🤖 AI Summary
This study addresses the practical integration of text-to-music (TTM) models into professional music production workflows—a domain largely unexamined in prior research, particularly regarding impacts on creators’ practices, agency, and ethical reasoning. Method: We designed and deployed a customized创作 tool integrating TTM generation with source separation, conducting a real-world user study with 12 professional music producers. Data were collected via semi-structured interviews and analyzed using thematic analysis. Contribution/Results: As the first empirical investigation focused specifically on TTM “workflow embedding,” our findings reveal that TTM significantly accelerates creative ideation and broadens sonic experimentation; however, it simultaneously introduces critical challenges concerning generation controllability, authorship attribution, and copyright ownership. These insights provide foundational empirical evidence to inform human-centered AI music tool design and industry-wide policy development.
📝 Abstract
Text-to-music models have revolutionized the creative landscape, offering new possibilities for music creation. Yet their integration into musicians workflows remains underexplored.
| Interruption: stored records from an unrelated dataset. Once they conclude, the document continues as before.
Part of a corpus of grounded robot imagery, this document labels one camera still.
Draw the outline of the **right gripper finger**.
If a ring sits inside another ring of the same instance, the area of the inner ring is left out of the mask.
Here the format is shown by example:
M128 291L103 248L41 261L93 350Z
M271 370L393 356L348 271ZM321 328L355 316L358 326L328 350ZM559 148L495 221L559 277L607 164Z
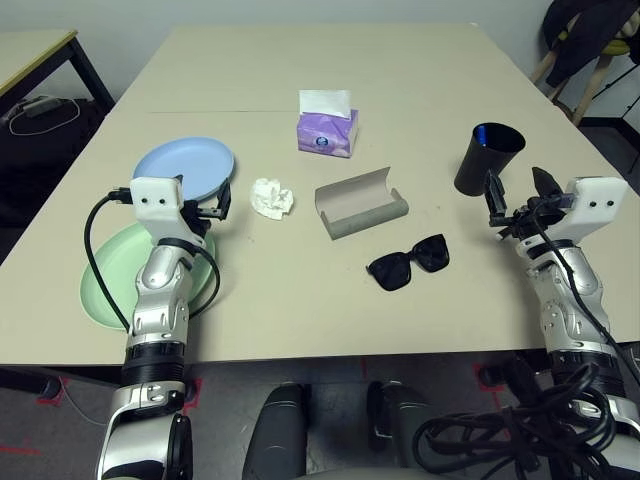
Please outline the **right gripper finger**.
M549 200L558 199L563 195L563 191L554 177L546 170L533 167L532 175L534 187L537 192L536 199Z
M505 219L504 188L499 176L489 170L485 176L484 196L489 209L490 223L503 223Z

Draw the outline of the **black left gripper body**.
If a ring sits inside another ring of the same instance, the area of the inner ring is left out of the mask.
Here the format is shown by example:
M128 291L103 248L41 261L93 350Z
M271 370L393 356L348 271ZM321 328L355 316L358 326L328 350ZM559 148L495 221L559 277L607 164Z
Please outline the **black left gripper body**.
M218 200L215 207L200 207L196 200L187 200L180 213L191 232L204 239L212 220L224 220L224 201Z

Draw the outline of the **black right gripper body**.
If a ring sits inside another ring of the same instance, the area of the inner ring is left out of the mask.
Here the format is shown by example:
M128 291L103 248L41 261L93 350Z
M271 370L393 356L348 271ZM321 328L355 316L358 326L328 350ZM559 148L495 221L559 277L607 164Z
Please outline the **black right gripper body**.
M500 227L496 234L498 240L513 237L523 241L559 223L570 206L570 194L531 197L526 205L507 216L505 201L493 200L492 226Z

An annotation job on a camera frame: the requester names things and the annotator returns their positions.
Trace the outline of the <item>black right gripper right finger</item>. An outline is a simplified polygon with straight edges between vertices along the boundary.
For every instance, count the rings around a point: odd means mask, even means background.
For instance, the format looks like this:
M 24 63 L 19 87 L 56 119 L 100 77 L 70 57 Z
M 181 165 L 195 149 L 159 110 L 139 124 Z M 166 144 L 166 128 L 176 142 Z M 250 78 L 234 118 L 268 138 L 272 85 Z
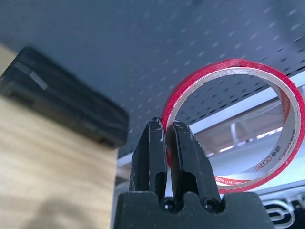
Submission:
M 210 160 L 189 126 L 176 121 L 170 127 L 170 161 L 173 195 L 182 200 L 187 192 L 197 194 L 200 202 L 221 197 Z

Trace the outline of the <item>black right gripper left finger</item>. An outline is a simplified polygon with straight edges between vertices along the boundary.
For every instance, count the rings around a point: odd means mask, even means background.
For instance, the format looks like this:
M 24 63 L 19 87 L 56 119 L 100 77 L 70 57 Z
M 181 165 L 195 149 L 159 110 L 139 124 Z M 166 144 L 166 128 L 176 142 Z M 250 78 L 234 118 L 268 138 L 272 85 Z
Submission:
M 165 133 L 161 119 L 149 121 L 133 153 L 130 172 L 130 191 L 151 191 L 165 197 L 167 182 Z

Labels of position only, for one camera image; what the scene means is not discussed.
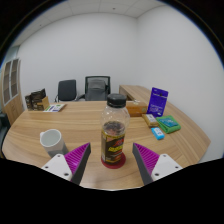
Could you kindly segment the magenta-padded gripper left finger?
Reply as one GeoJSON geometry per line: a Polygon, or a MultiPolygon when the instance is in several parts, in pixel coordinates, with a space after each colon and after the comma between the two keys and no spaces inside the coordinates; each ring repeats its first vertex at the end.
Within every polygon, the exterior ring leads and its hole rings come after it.
{"type": "Polygon", "coordinates": [[[66,155],[56,154],[42,169],[65,180],[79,184],[91,154],[91,144],[86,143],[73,149],[66,155]]]}

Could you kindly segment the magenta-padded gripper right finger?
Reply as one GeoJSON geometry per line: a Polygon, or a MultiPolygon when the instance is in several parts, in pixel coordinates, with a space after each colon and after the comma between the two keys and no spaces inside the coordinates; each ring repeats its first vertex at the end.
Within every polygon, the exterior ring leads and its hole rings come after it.
{"type": "Polygon", "coordinates": [[[145,185],[182,169],[168,154],[157,154],[140,144],[134,143],[132,152],[145,185]]]}

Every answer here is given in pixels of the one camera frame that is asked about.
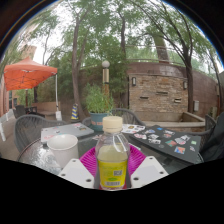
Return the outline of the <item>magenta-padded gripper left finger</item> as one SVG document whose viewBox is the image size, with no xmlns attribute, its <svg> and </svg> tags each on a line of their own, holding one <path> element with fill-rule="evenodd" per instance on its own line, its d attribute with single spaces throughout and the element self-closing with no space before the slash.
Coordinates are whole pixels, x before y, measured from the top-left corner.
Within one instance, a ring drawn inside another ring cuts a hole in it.
<svg viewBox="0 0 224 224">
<path fill-rule="evenodd" d="M 95 148 L 88 150 L 79 159 L 71 159 L 59 173 L 59 177 L 84 188 L 98 189 L 99 173 Z"/>
</svg>

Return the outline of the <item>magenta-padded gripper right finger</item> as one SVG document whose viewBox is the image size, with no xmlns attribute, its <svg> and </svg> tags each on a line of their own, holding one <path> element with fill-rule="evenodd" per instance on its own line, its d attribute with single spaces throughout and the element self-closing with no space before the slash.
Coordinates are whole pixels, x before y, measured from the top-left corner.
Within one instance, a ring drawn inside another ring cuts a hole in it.
<svg viewBox="0 0 224 224">
<path fill-rule="evenodd" d="M 143 187 L 168 175 L 154 156 L 145 156 L 134 146 L 130 146 L 128 173 L 132 188 Z"/>
</svg>

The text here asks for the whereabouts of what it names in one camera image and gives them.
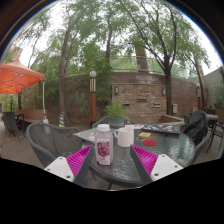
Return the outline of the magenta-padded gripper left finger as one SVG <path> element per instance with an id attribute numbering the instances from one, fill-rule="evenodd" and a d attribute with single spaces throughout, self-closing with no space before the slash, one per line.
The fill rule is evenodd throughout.
<path id="1" fill-rule="evenodd" d="M 45 168 L 45 171 L 82 186 L 93 156 L 94 147 L 90 145 L 68 157 L 58 157 Z"/>

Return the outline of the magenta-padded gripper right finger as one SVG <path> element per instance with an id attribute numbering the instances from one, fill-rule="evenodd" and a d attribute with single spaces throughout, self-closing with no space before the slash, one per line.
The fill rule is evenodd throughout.
<path id="1" fill-rule="evenodd" d="M 130 146 L 130 155 L 144 185 L 182 169 L 181 165 L 166 154 L 156 155 L 135 145 Z"/>

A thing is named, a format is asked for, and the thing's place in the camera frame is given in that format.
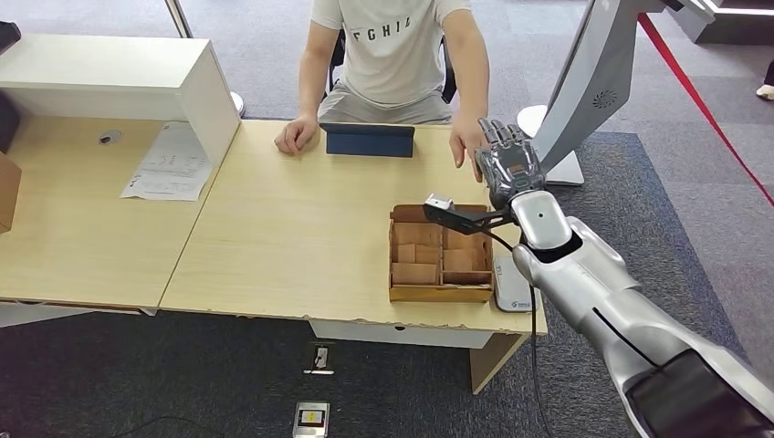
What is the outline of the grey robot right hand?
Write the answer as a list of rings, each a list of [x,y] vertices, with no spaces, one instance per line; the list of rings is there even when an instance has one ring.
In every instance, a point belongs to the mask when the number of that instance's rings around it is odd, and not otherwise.
[[[479,118],[486,146],[475,152],[476,167],[489,190],[489,201],[495,210],[503,210],[519,193],[545,189],[546,175],[531,138],[515,124]]]

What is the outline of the person's left hand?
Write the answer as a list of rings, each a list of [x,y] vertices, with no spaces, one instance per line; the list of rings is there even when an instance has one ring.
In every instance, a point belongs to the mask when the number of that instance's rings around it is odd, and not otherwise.
[[[483,181],[483,176],[476,163],[476,150],[485,144],[486,139],[476,117],[464,115],[462,112],[453,117],[449,146],[455,167],[459,169],[469,160],[478,183]]]

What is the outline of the person's right hand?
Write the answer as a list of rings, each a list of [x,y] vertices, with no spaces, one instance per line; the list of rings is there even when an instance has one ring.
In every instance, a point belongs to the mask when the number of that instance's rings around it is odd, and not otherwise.
[[[274,144],[285,154],[299,155],[319,130],[316,116],[299,116],[288,122],[276,136]]]
This paper presents a case study on how TTM models impact music production, based on a user study of their effect on producers creative workflows. Participants produce tracks using a custom tool combining TTM and source separation models. Semi-structured interviews and thematic analysis reveal key challenges, opportunities, and ethical considerations. The findings offer insights into the transformative potential of TTMs in music production, as well as challenges in their real-world integration.